Medical imaging isotope decay
**Scenario:** A hospital receives 10 GBq (gigabecquerels) of Tc-99m for medical imaging at 8 AM. Patient scan at noon (4 hr later). How much activity remains? **Calculation:** Tc-99m half-life = 6.0 hours. t/t₁/₂ = 4/6 = 0.667. N = 10 × (1/2)^0.667 = 10 × 0.630 = 6.3 GBq. **Result:** 6.3 GBq remaining at scan time — about 63% of the morning shipment. This is why nuclear medicine departments time isotope orders carefully; the short half-life means waste if delivery is delayed. By 8 PM (12 hr, 2 half-lives): 2.5 GBq remaining. By next morning (24 hr, 4 half-lives): 0.625 GBq — essentially unusable for imaging.
When to use this calculator
**Use half-life calculations for:**
- **Radioactive decay problems**: nuclear chemistry, isotope dating (C-14, U-Pb, K-Ar), medical imaging dose planning, radiation safety after accidents. - **Pharmacokinetics**: drug dosing intervals, washout periods before swapping medications, predicting steady-state concentrations during chronic use. - **Geology and archaeology**: dating samples, sediment cores, tree rings, glaciers, lunar rocks. - **Environmental science**: pollutant breakdown rates (e.g., DDT, PCBs, atmospheric methane). - **Microbiology**: bactericidal kinetics, sterilization cycle design. - **Forensics**: estimating time since death from K consumption, pesticide degradation timelines. - **Engineering**: capacitor discharge (RC circuits), thermal cooldown of objects, isotope battery output decay.

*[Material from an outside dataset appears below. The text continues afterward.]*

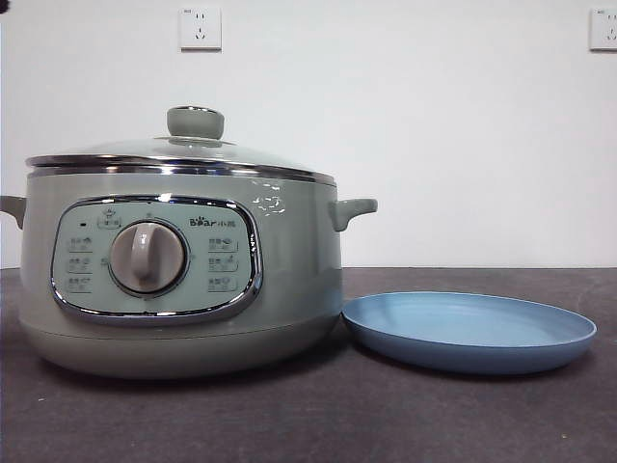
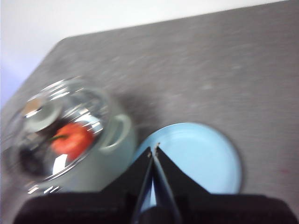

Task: Take the pumpkin out from the steamer,put the pumpkin in the blue plate,close the lid

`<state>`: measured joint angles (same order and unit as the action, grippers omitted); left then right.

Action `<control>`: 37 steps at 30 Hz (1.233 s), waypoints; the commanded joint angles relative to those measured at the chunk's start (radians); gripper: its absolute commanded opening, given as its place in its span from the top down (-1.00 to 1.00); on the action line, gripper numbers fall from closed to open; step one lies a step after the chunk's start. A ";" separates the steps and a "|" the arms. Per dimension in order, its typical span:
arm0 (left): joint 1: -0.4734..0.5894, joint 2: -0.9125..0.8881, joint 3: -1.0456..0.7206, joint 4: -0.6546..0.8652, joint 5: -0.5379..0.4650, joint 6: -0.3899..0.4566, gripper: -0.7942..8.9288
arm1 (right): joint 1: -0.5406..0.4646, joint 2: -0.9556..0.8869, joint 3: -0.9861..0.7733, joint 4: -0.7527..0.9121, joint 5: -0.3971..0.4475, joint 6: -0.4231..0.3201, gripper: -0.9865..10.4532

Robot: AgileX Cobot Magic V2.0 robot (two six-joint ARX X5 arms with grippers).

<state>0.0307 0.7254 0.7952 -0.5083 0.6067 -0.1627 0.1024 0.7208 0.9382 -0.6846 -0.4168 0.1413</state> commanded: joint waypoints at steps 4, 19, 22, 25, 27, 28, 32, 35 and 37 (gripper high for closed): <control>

**Rules of thumb worth memorizing:**
- After 1 half-life: 50% remains. - After 2: 25%. - After 3: 12.5%. - After 4: 6.25%. - After 5: 3.13% — usually considered the "practical clearance" point in pharmacology and many other contexts. - After 10: ~0.1% remains. - After 20: ~10⁻⁶ — effectively gone.

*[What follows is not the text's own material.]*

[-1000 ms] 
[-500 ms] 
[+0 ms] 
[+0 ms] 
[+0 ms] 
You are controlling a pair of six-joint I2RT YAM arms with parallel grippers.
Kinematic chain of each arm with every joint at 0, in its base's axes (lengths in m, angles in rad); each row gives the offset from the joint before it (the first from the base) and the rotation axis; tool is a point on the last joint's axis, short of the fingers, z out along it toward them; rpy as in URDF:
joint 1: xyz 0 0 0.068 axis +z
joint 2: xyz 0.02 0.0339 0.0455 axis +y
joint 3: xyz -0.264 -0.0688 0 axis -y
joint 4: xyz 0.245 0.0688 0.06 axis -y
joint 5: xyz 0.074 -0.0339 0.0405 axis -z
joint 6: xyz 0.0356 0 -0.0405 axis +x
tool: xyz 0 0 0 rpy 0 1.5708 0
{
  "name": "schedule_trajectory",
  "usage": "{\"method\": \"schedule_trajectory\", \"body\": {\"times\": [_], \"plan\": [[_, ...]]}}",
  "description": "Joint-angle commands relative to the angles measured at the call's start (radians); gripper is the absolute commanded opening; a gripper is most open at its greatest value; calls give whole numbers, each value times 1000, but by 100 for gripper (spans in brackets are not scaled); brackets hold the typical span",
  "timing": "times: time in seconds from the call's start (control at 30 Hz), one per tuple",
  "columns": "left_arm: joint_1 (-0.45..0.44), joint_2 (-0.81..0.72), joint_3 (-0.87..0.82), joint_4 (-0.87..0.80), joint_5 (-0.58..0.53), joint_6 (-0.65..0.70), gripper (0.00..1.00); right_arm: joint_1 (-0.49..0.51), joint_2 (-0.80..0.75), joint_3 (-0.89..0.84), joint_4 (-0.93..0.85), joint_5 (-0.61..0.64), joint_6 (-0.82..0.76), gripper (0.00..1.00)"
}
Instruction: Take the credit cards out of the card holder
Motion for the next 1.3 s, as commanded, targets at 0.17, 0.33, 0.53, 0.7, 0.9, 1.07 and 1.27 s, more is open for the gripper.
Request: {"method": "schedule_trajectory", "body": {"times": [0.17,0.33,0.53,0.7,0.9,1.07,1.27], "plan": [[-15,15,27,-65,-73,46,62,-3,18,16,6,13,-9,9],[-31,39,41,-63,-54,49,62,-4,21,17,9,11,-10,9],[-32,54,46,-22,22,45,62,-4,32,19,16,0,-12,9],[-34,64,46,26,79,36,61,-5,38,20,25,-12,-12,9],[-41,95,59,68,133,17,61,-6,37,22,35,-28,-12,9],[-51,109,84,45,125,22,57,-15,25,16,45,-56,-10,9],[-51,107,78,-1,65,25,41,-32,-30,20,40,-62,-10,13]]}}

**The "5 half-lives" rule for drug clearance:** after 5 half-lives, less than 3% of a drug remains in your system. Most pharmacology references use this as the "effectively cleared" threshold. Drugs with long half-lives (fluoxetine: 4 days) take weeks to wash out; short-half-life drugs (caffeine: 5 hr) wash out in a single day.

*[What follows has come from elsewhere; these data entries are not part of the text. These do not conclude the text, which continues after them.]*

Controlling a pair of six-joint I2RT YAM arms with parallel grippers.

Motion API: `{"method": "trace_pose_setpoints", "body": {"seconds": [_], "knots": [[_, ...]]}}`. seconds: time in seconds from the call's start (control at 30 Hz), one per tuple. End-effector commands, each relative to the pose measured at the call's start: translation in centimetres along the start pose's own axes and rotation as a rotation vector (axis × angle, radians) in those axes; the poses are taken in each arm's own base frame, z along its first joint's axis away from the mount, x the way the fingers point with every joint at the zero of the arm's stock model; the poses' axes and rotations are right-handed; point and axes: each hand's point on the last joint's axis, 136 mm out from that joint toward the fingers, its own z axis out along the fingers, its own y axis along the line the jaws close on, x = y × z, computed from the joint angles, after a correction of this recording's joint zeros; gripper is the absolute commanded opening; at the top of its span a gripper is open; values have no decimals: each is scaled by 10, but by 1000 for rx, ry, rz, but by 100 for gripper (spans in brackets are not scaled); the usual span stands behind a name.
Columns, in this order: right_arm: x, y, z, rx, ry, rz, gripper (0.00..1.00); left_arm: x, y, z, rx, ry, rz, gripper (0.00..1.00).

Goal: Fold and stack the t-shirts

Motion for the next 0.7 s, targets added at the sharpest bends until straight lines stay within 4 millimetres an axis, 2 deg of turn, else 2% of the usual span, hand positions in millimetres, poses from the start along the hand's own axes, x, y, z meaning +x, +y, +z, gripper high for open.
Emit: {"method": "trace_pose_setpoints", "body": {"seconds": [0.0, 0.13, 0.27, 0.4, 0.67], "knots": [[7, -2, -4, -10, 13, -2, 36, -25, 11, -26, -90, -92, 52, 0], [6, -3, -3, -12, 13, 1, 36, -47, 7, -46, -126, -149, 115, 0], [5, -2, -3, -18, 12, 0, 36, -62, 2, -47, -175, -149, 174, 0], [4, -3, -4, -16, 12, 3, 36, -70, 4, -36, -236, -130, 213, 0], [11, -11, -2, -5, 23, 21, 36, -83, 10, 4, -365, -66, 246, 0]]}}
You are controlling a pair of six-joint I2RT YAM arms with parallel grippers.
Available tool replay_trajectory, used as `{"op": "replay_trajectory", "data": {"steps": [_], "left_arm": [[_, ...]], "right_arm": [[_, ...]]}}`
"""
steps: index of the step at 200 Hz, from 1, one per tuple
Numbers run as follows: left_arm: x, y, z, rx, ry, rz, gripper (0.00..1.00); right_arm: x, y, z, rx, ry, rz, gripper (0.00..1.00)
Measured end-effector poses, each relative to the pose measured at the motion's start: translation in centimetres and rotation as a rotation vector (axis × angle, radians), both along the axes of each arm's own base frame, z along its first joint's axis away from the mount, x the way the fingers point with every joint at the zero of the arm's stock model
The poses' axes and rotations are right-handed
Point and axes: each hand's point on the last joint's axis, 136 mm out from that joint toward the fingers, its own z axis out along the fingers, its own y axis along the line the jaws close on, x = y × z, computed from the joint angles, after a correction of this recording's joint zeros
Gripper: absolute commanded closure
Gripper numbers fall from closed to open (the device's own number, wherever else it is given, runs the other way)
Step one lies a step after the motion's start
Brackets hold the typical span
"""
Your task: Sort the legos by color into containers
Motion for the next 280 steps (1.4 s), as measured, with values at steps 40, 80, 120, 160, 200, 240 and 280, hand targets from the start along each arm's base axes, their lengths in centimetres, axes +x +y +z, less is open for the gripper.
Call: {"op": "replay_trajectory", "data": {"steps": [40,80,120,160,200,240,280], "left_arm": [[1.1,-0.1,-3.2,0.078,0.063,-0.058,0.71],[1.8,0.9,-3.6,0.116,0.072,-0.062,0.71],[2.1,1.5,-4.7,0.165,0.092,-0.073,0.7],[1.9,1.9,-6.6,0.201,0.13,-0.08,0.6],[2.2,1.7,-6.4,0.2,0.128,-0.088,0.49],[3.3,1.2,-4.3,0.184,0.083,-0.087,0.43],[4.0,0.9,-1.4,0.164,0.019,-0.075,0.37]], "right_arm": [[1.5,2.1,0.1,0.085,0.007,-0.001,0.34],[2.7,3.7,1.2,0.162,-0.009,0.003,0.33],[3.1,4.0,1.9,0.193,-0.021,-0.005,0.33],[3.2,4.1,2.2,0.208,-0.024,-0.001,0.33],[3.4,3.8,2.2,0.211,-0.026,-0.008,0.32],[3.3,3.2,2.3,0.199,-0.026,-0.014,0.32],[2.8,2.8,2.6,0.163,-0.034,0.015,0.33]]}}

**Equivalent decay constants:**
- λ = ln(2) / t₁/₂ ≈ 0.693 / t₁/₂ - Mean lifetime τ = 1/λ = t₁/₂ / ln(2) ≈ 1.443 × t₁/₂
**Carbon-14 dating limits:**
- Younger than ~300 years: too much modern carbon contamination. - Older than ~50,000 years: too little C-14 left to measure reliably. - Between: works well for organic materials (wood, bone, charcoal, shell). - For older samples, use longer-lived isotopes (U-Pb, K-Ar, Ar-Ar).
Common mistakes to avoid
- Confusing half-life with full lifetime. A half-life is when 50% remains — not when "everything is gone."
- Using mismatched time units. If half-life is in years and elapsed time is in days, the math gives nonsense.
- Treating decay as linear. Decay is exponential — half of what's left, not the same absolute amount each period.
- Forgetting that the half-life clock is "per atom" or "per molecule" — the same fraction decays regardless of how much is there.
- Using N/N₀ ratios with linear interpolation. If 80% remains, that's NOT 20% × half-life — solve the exponential equation.
- Confusing "5 half-lives" (3% remains, "practically clear") with "5 elimination times" (mean lifetime τ = 1/λ, after which 37% remains).
- Applying half-life math to non-exponential processes. Zero-order kinetics (some enzyme-saturated drugs, like alcohol) clear at a constant rate, not exponentially.